Date of Award


Document Type


Degree Name

Doctor of Philosophy (PhD)



First Advisor

F.D. Holland, Jr


The Upper Cretaceous Niobrara Formation in eastern North Dakota consists of calcareous shales, chalks, and shaly chalks. The formation was studied from surface exposures, cores, and well logs. The Niobrara is 62 feet (19m) to 272 feet (83 m) and is thickest to the northeast, in a central linear area, and to the southwest. In a northern area, it was divided into a lower, calcareous shale member, and an upper, chalky member. In a.southern area, five stratigraphic units were recognized, in ascending order: a lower shaly chalk, a shale, a middle shaly chalk, a chalk, and an upper shaly chalk. The formation is bounded by unconformities that exhibit considerable relief. In a central area, thick Niobrara was deposited in a northwest-trending channel eroded into the underlying Carlile Shale. Numerous diastems were recognized within the formation on the basis of detailed comparisons of logs of closely spaced wells. Within the formation, intervals of non-bioturbated strata with "white specks" and bioturbated strata were recognized.

Thirty-nine species of calcareous nannoplankton were identified, and four stratigraphically delineated nannoplankton assemblages were recognized. Occurrences of species were related to paleobiogeography, the age of the strata, and early diagenesis. Macrofossils include Lingula, ammonites, and four bivalve taxa, including the abundant oyster, Pseudoperna congesta, and fragments and prisms of inoceramids. Trace fossils include non-pyritized burrows (Chondrites) and pyritized burrows (Planolites montanus, Trichichnus, and pellet-filled burrows). Pyritization of burrows is explained as the result of post-depositional, in-sediment, reducing conditions.

The Niobrara in northeastern North Dakota is Santonian, based on the occurrence of Clioscaphites cf. C. saxitonianus septentrionalis at the base, and a Late santonian nannoflora, including Arkhangelskiella specillata, at the top of the formation.

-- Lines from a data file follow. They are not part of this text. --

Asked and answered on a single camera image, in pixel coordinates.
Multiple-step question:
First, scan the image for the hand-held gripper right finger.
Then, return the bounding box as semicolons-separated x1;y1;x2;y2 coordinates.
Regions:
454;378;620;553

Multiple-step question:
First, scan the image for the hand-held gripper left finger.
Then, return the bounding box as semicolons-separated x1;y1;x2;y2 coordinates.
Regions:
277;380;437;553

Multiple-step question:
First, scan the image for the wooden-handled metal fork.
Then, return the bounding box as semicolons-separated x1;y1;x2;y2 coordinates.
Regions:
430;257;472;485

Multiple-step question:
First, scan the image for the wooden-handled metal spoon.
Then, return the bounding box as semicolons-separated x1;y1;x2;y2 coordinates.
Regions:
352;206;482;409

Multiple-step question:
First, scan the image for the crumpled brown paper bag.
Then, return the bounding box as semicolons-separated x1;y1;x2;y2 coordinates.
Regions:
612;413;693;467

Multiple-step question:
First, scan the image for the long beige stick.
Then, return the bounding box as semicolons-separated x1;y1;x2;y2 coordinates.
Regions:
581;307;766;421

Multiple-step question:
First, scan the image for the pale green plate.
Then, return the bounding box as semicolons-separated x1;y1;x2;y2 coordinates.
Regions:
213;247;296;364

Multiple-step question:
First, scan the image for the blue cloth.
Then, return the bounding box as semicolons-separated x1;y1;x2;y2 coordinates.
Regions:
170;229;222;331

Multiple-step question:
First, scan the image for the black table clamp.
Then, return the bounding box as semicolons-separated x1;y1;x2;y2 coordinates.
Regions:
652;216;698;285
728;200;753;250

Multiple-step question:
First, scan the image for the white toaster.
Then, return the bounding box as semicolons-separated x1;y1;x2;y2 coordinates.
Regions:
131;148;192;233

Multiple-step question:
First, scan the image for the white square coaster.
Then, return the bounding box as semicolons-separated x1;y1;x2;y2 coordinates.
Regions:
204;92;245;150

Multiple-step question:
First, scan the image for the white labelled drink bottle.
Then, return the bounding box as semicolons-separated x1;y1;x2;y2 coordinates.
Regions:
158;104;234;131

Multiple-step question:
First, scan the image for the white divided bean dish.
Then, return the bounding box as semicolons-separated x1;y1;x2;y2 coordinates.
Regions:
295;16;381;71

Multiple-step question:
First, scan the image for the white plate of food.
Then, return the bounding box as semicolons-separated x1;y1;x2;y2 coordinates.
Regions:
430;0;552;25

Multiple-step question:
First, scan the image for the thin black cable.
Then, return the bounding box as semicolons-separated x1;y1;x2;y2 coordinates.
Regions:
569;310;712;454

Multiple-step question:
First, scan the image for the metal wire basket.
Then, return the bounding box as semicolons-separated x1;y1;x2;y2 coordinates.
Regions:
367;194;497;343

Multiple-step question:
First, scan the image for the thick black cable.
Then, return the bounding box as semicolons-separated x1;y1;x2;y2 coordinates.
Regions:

Eastern North Dakota was the last area of inundation by the Western Interior sea during a Coniacian-santonian transgression. The bounding unconformities and resultant topography were the result of exposure during low-stands of sea level. The Niobrara was deposited in shallow to deep sublittoral depths. Shifts from anaerobic to aerobic bottom water conditions, and vice versa, were the result of changes in water level that, in turn, controlled the position of the pycnocline (aerobic anaerobic boundary) in a stratified water body.